WHAT TO DO
Return every line below exactly.
--------------------------------------------------
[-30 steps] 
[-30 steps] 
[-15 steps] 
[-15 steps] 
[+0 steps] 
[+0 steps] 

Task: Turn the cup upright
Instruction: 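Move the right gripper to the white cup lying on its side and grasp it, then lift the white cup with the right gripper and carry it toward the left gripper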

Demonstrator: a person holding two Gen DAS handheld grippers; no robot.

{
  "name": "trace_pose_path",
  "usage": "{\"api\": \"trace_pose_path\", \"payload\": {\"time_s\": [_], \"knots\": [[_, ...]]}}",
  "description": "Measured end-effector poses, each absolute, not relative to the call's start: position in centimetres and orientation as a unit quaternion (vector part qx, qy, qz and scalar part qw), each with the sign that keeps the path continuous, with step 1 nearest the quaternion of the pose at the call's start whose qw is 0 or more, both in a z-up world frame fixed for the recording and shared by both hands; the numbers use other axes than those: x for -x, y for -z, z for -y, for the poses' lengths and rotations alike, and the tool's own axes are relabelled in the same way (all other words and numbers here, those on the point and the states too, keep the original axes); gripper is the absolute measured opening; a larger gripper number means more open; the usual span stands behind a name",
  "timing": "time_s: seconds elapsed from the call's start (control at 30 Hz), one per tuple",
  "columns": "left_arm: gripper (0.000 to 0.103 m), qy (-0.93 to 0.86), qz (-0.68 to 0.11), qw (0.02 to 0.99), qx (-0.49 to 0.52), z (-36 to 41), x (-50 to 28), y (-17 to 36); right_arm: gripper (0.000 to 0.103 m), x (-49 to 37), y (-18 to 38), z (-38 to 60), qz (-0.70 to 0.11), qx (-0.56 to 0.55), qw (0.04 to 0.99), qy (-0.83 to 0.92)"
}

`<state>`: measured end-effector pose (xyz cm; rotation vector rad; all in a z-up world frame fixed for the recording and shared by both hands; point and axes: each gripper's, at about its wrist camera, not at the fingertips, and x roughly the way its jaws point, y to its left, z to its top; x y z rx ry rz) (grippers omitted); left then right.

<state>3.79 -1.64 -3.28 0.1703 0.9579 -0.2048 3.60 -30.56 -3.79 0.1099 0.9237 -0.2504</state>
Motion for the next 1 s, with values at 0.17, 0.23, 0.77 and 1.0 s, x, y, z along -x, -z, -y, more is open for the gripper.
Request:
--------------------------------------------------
TASK SOLUTION
[-30 steps] 
[-30 steps] 
[-15 steps] 
[-15 steps] 
[+0 steps] 
[+0 steps] 

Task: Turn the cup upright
Instruction: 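Move the right gripper to the white cup lying on its side and grasp it, then lift the white cup with the right gripper and carry it toward the left gripper
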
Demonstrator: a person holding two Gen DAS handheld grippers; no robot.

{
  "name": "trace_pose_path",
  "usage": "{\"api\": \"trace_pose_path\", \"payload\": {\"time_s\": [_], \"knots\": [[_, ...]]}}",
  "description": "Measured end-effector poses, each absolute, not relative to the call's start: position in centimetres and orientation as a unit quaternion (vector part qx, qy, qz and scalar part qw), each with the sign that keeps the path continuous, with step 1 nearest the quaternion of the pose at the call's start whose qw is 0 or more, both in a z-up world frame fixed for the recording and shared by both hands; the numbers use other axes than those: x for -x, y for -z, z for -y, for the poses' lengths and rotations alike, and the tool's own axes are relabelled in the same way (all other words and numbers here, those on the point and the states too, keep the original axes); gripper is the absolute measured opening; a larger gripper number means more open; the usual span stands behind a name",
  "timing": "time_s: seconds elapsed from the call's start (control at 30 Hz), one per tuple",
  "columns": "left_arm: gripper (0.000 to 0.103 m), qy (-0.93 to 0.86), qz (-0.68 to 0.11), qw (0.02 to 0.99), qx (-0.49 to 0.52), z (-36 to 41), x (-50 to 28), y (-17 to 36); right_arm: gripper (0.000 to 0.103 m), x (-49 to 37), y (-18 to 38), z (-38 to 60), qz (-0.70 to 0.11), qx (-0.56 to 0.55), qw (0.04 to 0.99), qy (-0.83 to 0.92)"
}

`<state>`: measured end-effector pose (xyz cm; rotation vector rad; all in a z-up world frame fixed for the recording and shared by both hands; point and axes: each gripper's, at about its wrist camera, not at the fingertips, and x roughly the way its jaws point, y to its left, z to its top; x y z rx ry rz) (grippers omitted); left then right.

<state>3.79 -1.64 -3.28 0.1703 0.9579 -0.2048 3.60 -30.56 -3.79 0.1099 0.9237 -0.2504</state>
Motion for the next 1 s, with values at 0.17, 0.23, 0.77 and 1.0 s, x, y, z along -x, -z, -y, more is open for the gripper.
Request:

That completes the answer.